Reproduce the records below exactly, but only between the lines holding "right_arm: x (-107" and "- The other", inclusive.

[Records from a dataset]
———

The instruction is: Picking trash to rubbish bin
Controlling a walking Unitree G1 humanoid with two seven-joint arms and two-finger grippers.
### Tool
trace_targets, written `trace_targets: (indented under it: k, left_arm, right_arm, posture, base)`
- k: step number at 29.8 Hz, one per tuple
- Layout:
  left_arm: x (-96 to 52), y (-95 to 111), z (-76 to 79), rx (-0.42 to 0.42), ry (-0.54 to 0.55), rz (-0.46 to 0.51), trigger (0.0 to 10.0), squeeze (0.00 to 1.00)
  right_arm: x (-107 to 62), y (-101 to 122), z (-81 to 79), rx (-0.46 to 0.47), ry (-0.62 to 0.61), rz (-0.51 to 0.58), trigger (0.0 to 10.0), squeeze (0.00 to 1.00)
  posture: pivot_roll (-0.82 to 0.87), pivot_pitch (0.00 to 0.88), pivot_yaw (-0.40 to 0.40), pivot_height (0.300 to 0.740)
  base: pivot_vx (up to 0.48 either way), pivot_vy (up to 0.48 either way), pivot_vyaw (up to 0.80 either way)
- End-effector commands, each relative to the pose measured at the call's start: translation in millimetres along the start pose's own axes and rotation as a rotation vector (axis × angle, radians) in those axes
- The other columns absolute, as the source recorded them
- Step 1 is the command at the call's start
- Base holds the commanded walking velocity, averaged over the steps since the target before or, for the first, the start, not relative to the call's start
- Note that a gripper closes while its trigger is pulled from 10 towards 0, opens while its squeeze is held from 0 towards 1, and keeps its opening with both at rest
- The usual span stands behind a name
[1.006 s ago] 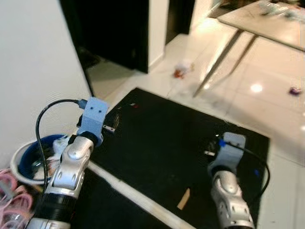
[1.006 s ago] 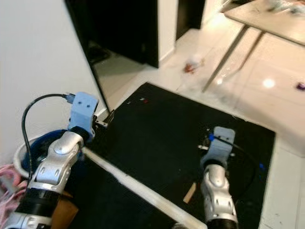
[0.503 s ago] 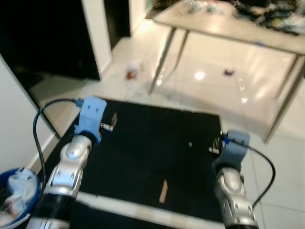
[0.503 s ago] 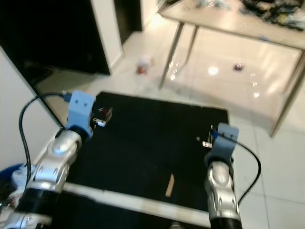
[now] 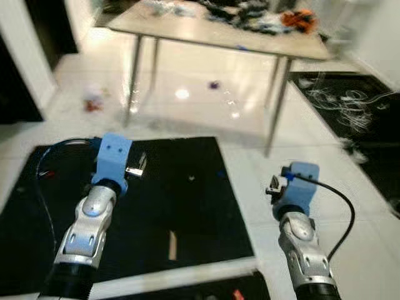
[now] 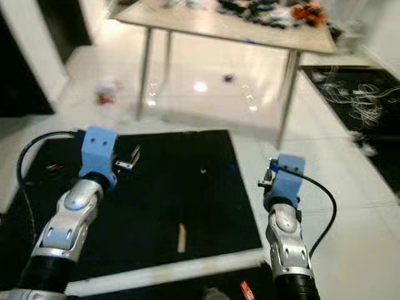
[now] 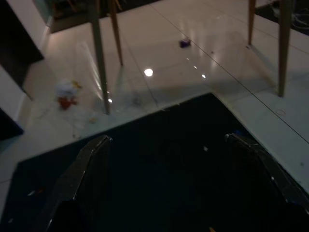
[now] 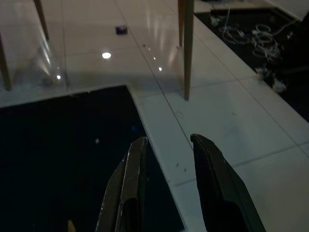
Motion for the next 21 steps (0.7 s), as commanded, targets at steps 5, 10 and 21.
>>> trace_targets:
  k: [5, 10, 21]
  left_arm:
    - [0.3, 6, 3.8, -0.038, -0.003, 0.024, 10.0, 0.0]
    - [1.0, 5, 7.0, -0.044, -0.024, 0.015, 10.0, 0.0]
    - [-0.1, 10, 16.9, -0.066, -0.079, 0.043, 10.0, 0.0]
  right_arm:
    - [1.1, -11, -3.8, 0.006, 0.043, -0.058, 10.0, 0.0]
    - [-4.0, -15, -11.8, 0.031, 0.066, -0.061, 10.0, 0.0]
    - [-7.6, -17, -14.3, 0.035, 0.074, -0.06, 10.0, 0.0]
  posture:
    - [-0.03, 0.143, -0.041, 0.74]
    - [-0.02, 0.147, -0.023, 0.74]
    - [-0.02, 0.153, -0.016, 0.74]
  base:
    - [0.0, 0.0, -0.28]
    - [0.0, 0.0, 0.0]
    - [0.302, 0.0, 0.0]
Point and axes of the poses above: a point about 5 cm out from each wrist's last joint towards the gripper, its own x axis pointing out of the wrist towards the gripper, its own y axis along the axis of the wrist's last joint, z = x × y, the point moved 3 cm from there along x, pointing out of the wrist towards the gripper, and after that the axes turned 7 degrees about -x, right-handed, at the moved point
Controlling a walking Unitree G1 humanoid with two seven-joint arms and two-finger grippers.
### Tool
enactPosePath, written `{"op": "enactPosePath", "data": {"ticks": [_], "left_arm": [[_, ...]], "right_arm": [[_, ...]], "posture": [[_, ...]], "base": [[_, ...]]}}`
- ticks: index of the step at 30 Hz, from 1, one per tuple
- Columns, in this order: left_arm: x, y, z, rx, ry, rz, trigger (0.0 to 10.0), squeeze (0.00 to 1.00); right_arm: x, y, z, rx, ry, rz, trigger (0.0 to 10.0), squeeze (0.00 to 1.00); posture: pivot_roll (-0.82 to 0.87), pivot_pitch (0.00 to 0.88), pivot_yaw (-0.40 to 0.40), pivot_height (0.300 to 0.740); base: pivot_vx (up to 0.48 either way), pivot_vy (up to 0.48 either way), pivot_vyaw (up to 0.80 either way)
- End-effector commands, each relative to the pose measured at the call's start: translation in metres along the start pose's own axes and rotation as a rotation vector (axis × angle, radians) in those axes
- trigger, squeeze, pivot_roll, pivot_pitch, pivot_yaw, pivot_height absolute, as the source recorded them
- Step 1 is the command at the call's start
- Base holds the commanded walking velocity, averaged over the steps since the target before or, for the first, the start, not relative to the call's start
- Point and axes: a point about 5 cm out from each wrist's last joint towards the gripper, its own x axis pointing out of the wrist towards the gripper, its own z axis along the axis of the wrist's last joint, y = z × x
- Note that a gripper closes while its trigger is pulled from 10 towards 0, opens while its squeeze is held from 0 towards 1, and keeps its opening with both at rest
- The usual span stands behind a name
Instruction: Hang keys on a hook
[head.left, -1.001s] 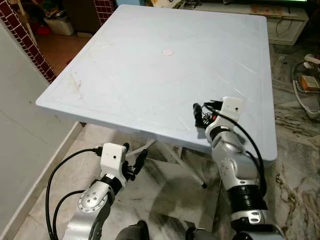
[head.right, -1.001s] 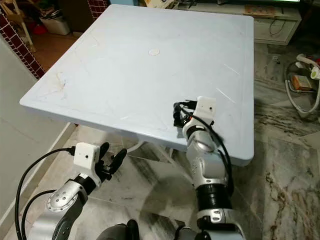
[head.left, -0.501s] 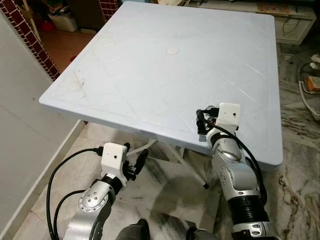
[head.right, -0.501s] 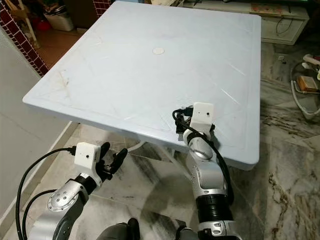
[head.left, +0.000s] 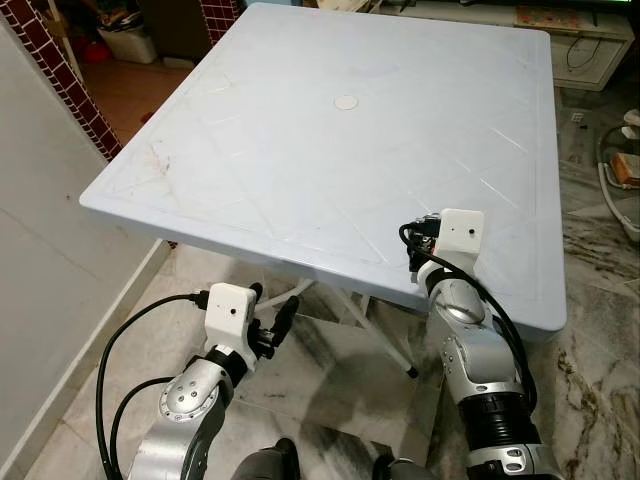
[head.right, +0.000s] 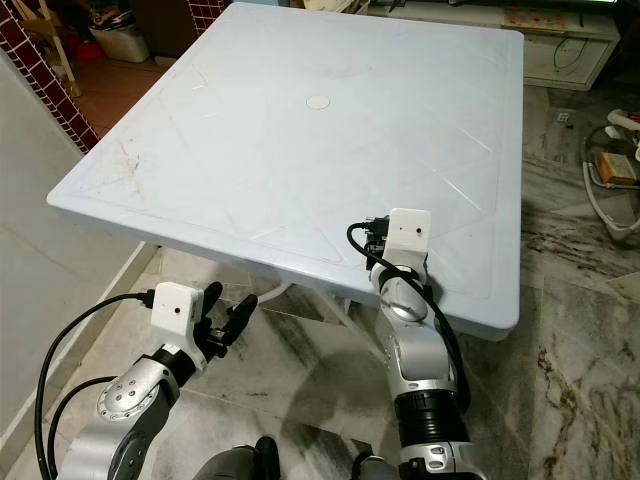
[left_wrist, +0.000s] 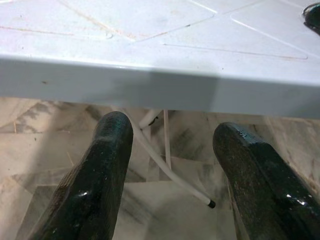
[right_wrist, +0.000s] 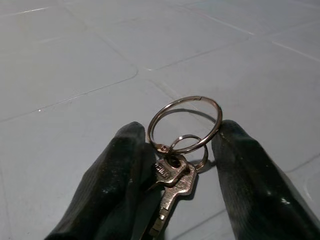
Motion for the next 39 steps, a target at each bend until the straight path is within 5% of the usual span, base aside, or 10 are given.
{"op": "enactPosePath", "data": {"ticks": [1, 10, 37, 38, 39], "left_arm": [[-0.002, 0.003, -0.004, 0.006, 0.014, 0.024, 10.0, 0.00], [0.000, 0.004, -0.003, 0.006, -0.003, 0.051, 10.0, 0.00], [0.005, 0.006, -0.004, 0.019, -0.016, 0.073, 10.0, 0.00], [0.005, 0.006, -0.004, 0.018, -0.017, 0.074, 10.0, 0.00], [0.005, 0.006, -0.004, 0.018, -0.017, 0.074, 10.0, 0.00]], "right_arm": [[-0.003, -0.007, -0.025, -0.055, 0.102, -0.041, 0.0, 0.00], [-0.002, -0.010, -0.024, -0.157, 0.058, -0.063, 0.0, 0.00], [0.002, -0.010, -0.015, -0.113, -0.005, 0.007, 0.0, 0.00], [0.002, -0.007, -0.012, -0.108, -0.027, 0.036, 3.1, 0.00], [0.002, -0.007, -0.012, -0.108, -0.027, 0.036, 3.1, 0.00]], "posture": [[0.04, 0.195, 0.074, 0.740], [0.04, 0.191, 0.065, 0.740], [0.03, 0.172, 0.049, 0.740], [0.03, 0.171, 0.048, 0.740], [0.03, 0.171, 0.048, 0.740]], "base": [[0.000, 0.000, 0.00], [0.000, 0.000, 0.00], [0.000, 0.000, 0.00], [0.000, 0.000, 0.00], [0.000, 0.000, 0.00]]}}
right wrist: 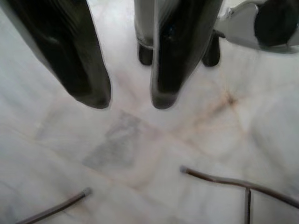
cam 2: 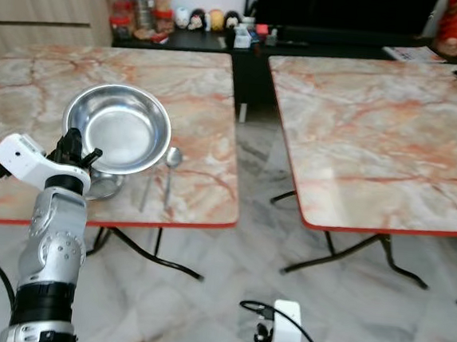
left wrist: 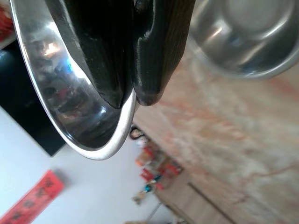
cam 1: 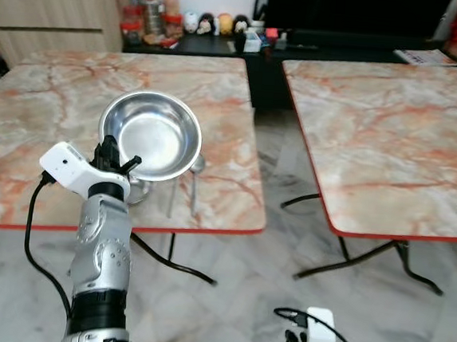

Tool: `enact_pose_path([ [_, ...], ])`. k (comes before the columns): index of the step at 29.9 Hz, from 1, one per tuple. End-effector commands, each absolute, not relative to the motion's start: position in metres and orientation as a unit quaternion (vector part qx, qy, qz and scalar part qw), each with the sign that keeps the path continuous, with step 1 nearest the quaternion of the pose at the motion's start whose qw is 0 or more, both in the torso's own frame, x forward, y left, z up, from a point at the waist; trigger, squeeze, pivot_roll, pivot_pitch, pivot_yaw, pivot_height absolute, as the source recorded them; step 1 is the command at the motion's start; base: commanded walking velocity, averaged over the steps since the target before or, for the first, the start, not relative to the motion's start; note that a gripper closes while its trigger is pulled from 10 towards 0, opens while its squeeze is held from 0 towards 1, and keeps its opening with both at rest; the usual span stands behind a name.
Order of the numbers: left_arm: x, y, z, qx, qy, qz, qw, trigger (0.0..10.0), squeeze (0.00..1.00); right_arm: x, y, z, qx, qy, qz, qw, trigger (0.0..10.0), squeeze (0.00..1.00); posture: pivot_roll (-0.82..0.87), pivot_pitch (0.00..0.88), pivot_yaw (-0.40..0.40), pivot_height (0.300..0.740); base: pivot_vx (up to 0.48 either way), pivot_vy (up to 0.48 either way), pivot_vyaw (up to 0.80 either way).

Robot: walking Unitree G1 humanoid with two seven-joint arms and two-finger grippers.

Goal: Setting the table

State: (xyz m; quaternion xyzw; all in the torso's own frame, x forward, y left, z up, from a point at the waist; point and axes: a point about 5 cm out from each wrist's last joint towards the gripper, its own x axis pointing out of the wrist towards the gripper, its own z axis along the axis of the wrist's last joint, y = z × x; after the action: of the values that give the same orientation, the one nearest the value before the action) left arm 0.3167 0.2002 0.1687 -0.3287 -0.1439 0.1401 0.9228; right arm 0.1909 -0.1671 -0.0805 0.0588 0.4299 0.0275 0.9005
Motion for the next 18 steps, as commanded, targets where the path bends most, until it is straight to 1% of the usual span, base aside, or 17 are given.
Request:
enact_pose_path([
  [1, 0.3143, 0.2077, 0.1773, -0.331, -0.166, 0.147, 0.917, 10.0, 0.0, 0.1931, -0.1619, -0.0797, 0.063, 0.427, 0.032, 0.902, 10.0, 0.0, -0.04, 0.0, 0.011, 0.74, 0.0, -0.36, 0.0],
  [18, 0.3115, 0.2038, 0.1718, -0.327, -0.152, 0.142, 0.922, 10.0, 0.0, 0.1881, -0.1604, -0.0822, 0.067, 0.432, 0.032, 0.899, 10.0, 0.0, -0.05, 0.0, 0.019, 0.74, 0.0, -0.362, 0.0],
])
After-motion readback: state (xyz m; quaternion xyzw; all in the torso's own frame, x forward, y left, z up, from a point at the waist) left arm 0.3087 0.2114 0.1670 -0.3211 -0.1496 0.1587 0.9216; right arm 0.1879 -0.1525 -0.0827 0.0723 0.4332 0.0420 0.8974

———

_Output of the task:_
  right_arm: x (-107 to 62), y (-101 to 122), z (-81 to 79), rx (-0.46 to 0.47), ry (-0.62 to 0.61), rz (-0.51 to 0.58), trigger (0.0 to 10.0), squeeze (0.00 to 1.00)
  posture: pivot_roll (-0.82 to 0.87), pivot_pitch (0.00 to 0.88), pivot_yaw (-0.40 to 0.40), pivot_height (0.300 to 0.740)
  base: pivot_vx (up to 0.48 either way), pivot_vy (up to 0.48 either way), pivot_vyaw (up to 0.80 either way)
- End-effector commands, each relative to the pose measured at the call's start: translation in millimetres along the start pose's own axes and rotation as a rotation vector (axis × angle, radians) in those axes
- The other columns absolute, as the source recorded them

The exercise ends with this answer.